Bartolome Island / Dragon Hill
  • Daily Expedition Reports
  • 19 Feb 2022

Bartolome Island / Dragon Hill, 2/19/2022, National Geographic Islander

  • Aboard the National Geographic Islander
  • Galápagos

We started our first full day of exploration with high energy early in the morning. Our guests, avid explorers, were ready at 6:30 a.m. to climb to the summit of Bartolome Island. This spot is full of volcanic formations, including a parasitic volcano, cinder cones, spatter cones, lava flows, small lava tubes and tuff formations mixed with pyroclastic material. It is the perfect place to see and interpret how the Galapagos Islands began forming more than four million years ago. As soon as we started to walk, the amazing scenery was breathtaking. It seems like you are walking on another planet, such as Mars. In fact, the area is referred to as a moonscape. Along our wooden path that ascended to the top, we found endemic shrubs that have adapted to survive with no rain. These plants just absorb the sea spray. We also spotted redneck lava lizards basking. Once they arrived at the top, our guests were astonished by the view. It was a very special moment, a tonic of wilderness. We contemplated the vast, calm ocean and the dramatic landscape of the several islands that surround Bartolome.

 

After our walk, we came back to the ship for breakfast. On our way, we saw a very small colony of Galapagos penguins. We were happy and excited, and our Zodiac driver took us to see them up close. The penguins were resting on a black lava rock, maybe after hunting some fish in the water. It was a great show to watch our small black and white friends jump back into the ocean to continue their journey.
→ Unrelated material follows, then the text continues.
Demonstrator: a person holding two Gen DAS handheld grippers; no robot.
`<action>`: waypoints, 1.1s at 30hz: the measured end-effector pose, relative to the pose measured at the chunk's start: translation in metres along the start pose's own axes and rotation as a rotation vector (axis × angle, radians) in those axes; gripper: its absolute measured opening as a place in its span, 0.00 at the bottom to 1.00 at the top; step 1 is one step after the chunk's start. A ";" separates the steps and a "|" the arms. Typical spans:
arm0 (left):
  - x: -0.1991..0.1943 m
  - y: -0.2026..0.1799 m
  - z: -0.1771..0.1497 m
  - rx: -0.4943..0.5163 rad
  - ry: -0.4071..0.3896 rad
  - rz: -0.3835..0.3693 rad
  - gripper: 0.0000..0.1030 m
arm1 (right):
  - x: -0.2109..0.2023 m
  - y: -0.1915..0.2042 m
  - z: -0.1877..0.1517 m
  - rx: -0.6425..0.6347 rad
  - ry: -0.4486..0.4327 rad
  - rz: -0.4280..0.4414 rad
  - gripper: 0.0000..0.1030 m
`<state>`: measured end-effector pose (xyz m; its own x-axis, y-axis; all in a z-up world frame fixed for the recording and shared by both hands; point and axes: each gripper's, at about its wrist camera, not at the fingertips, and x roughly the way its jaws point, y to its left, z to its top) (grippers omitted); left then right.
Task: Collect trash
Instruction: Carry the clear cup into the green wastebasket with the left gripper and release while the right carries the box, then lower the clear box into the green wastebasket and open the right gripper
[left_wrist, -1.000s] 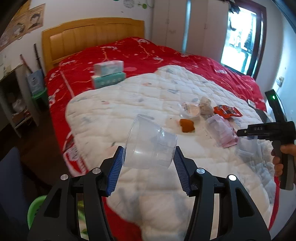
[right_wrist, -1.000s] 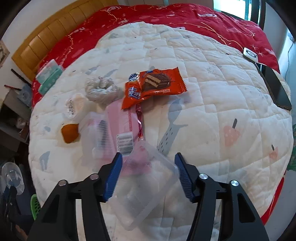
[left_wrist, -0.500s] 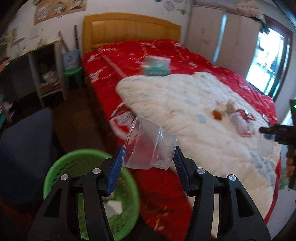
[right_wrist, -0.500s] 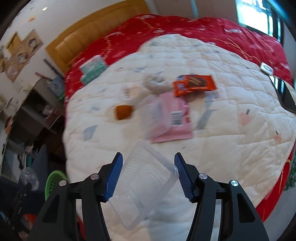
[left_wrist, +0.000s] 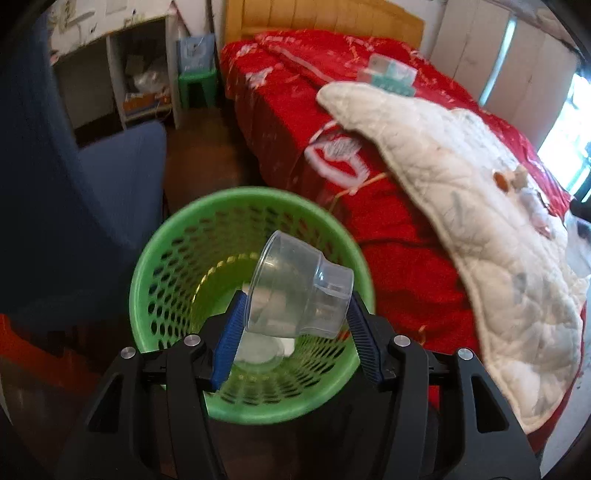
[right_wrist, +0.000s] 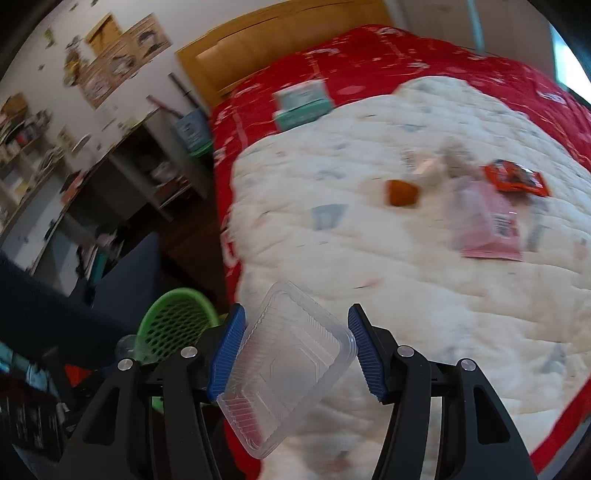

After having fun on a nice beach located at the foot of the well-known Pinnacle Rock, we went snorkeling along the coast. That was a super activity! We saw rays resting along the sea bottom, whitetip sharks swimming by and a variety of multicolored sea stars. We had a lot of fun in the water.

 

In the afternoon, we motored to Santa Cruz Island. We arrived at Dragon Hill, a very interesting visitor site that is home to marine and land iguanas. It was a big surprise to find several greater flamingos in a brackish water lagoon, located behind the intertidal zone where we disembarked. We counted around 14 big land iguanas along the path, all of them very colorful. We found other lagoon birds, such as sandpipers and stilts. In the arid zone, we saw finches, anis, flycatchers and mockingbirds.

 

We started our trip in a great way! It was a happy, happy day, and the sunset was a great ending.